I’m not suggesting that we shouldn’t point out things that aren’t good or aren’t entertaining.  Those things will happen, but remember they will differ from person to person. We should debate and discuss them. Everyone’s interpretation of what is “good wrestling” or a “good wrestler” is different. We are watching entertainment. We are watching performance art.

Last year, Big Van Vader criticized a Best of the Super Juniors match from New Japan Pro Wrestling between Ricochet and Will Ospreay. He called it a choreographed dance sequence, and therefore terrible. This commentary spurred Ricochet to pen the following on his Twitter.

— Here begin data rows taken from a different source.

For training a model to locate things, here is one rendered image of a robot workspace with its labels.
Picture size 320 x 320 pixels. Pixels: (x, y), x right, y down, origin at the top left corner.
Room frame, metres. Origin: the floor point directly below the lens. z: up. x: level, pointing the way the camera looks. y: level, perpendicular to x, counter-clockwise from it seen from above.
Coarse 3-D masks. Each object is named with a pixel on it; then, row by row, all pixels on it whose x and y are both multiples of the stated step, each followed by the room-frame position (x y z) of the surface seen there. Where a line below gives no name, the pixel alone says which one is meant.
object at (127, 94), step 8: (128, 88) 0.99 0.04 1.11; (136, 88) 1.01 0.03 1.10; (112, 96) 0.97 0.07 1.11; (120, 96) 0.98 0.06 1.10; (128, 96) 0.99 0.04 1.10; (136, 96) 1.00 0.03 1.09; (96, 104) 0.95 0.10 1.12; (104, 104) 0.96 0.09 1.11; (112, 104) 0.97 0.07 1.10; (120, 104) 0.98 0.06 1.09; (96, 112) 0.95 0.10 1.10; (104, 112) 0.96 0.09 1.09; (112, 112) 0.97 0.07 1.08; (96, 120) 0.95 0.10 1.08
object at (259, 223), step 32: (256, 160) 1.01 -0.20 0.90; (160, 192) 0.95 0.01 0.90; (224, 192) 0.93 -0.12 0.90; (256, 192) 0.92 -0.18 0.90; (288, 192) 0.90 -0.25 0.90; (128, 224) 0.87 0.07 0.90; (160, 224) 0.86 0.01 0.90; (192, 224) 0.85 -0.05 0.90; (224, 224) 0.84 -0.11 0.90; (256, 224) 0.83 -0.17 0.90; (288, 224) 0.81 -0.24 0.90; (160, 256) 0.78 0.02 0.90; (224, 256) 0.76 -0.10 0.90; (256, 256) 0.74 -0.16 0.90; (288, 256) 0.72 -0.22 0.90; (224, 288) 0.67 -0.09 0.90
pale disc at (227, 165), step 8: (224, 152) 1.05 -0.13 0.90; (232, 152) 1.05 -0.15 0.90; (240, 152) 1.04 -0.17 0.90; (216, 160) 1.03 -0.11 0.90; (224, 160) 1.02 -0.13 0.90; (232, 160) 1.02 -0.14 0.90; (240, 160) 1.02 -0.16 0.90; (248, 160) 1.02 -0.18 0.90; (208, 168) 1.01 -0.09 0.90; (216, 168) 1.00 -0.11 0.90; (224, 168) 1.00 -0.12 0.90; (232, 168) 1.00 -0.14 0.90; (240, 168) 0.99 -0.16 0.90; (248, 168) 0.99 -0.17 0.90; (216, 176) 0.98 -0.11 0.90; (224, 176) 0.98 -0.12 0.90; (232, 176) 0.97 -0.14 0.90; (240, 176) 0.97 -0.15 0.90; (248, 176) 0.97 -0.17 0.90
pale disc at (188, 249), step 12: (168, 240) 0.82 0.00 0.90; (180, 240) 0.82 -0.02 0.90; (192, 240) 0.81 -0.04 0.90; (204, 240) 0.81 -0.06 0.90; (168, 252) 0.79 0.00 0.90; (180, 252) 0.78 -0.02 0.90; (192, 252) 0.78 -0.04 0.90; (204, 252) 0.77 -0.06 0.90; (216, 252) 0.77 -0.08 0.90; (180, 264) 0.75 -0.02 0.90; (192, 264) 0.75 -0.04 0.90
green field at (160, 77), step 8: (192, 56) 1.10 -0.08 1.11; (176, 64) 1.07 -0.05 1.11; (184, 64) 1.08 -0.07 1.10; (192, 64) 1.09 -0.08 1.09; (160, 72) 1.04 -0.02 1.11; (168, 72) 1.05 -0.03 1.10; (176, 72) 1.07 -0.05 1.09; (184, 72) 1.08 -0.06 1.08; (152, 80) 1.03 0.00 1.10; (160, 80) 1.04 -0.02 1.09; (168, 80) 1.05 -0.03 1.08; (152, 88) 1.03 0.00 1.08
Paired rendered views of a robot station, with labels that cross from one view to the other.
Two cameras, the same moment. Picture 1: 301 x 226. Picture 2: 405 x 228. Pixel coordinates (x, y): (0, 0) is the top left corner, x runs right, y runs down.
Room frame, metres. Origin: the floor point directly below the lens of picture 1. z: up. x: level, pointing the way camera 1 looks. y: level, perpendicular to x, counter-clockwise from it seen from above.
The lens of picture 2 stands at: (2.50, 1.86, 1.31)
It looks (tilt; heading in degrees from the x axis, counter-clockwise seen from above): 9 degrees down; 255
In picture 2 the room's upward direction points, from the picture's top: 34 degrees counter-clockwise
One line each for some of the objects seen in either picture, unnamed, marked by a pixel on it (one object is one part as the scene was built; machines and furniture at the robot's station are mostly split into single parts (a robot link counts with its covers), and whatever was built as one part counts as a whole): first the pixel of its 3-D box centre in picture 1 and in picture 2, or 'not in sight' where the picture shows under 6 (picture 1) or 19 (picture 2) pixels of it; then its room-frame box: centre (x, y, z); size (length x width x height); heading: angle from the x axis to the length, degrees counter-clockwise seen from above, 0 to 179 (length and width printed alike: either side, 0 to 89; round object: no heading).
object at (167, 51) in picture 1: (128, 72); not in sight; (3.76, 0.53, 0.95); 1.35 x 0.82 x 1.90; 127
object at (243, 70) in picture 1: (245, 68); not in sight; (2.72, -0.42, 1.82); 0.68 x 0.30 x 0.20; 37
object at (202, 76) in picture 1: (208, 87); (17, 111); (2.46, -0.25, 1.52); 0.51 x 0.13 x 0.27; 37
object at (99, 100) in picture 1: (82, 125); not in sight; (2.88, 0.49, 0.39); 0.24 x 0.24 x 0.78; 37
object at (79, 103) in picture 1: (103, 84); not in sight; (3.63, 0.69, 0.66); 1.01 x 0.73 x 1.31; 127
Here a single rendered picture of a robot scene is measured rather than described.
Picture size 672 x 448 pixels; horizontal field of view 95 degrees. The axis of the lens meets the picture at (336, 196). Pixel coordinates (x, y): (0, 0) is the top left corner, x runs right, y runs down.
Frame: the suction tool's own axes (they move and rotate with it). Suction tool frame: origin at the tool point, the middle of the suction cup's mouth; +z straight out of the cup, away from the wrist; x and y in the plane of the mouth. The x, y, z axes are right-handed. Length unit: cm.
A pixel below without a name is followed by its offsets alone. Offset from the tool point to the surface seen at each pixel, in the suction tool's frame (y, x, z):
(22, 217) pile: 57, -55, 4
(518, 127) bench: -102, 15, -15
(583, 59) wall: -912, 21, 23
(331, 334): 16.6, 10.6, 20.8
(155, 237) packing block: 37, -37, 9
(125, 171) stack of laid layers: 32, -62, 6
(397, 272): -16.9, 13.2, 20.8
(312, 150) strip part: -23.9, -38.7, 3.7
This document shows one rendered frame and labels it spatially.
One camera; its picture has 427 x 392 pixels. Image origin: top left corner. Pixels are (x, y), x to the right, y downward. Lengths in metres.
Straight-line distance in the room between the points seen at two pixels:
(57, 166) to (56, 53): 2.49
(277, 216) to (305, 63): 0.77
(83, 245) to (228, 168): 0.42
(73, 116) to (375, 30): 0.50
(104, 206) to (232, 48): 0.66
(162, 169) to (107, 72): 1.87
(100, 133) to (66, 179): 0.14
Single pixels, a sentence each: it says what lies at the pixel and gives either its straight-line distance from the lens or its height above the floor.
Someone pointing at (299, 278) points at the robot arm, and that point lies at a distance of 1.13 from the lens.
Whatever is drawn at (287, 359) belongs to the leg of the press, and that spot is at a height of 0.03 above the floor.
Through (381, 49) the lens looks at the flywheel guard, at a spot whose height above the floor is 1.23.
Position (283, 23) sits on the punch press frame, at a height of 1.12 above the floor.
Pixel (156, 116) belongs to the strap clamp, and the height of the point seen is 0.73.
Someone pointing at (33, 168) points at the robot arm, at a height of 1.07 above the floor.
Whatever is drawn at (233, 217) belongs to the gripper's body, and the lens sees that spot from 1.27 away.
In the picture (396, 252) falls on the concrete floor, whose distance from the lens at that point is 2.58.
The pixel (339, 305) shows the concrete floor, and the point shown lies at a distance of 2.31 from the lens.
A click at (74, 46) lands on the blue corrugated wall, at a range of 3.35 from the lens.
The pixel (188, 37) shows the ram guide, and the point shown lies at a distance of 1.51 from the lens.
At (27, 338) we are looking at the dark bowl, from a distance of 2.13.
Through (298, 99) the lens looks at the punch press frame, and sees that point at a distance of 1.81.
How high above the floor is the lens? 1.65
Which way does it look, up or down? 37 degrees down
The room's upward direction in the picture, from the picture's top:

“People don’t understand that ‘professional wrestling’ is an art. And much like ANY art, there are endless ways to express it. It can LITERALLY be anything the performers in the ring want it to be. If two guys want to go out there and use light tubes and light each other on fire, then that is their way of expressing their style of wrestling. If they want to go out there and go hold for hold and keep it mat based, then that is their way of expressing their style of wrestling. If two guys want to go out there and clothesline each other real hard and chop each other for 5 minutes straight, then that is their way of expressing their style of wrestling. If two guys want to go out there and use comedy and make the people happy and laugh, then that is their way of expressing their style of wrestling. If two guys want to go out there and use aerial maneuvers and acrobatics to ‘wow’ the crowd…then guess what?? That is THEIR way of expressing their style of wrestling. Although you many not agree or like a certain style does not mean that it isn’t wrestling. Did it used to be a certain way?? Yeah. But just like anything it changed, it evolved.” – KingRicochet, Instagram

Remember, wrestling changes constantly.

We should share our passion for what we like. Complete bashing of a product or a wrestler doesn’t get us anywhere, but saying what makes you mark out does. It advances the business and might grab more fans. With more fans, what we love will only get bigger and better.

For me, Cheaters Never Pin is my chance to make that change in wrestling. I want to be here to show that it’s okay to like things in wrestling. Being a fan doesn’t mean you need to join in the madness and cycle of hate for things that exists today. Say what you love. Analyze what you don’t. Find a wrestler or promotion you love online and track down everything you can. Watch it. Mark out for it.

So, stop complaining internet. Enjoy wrestling.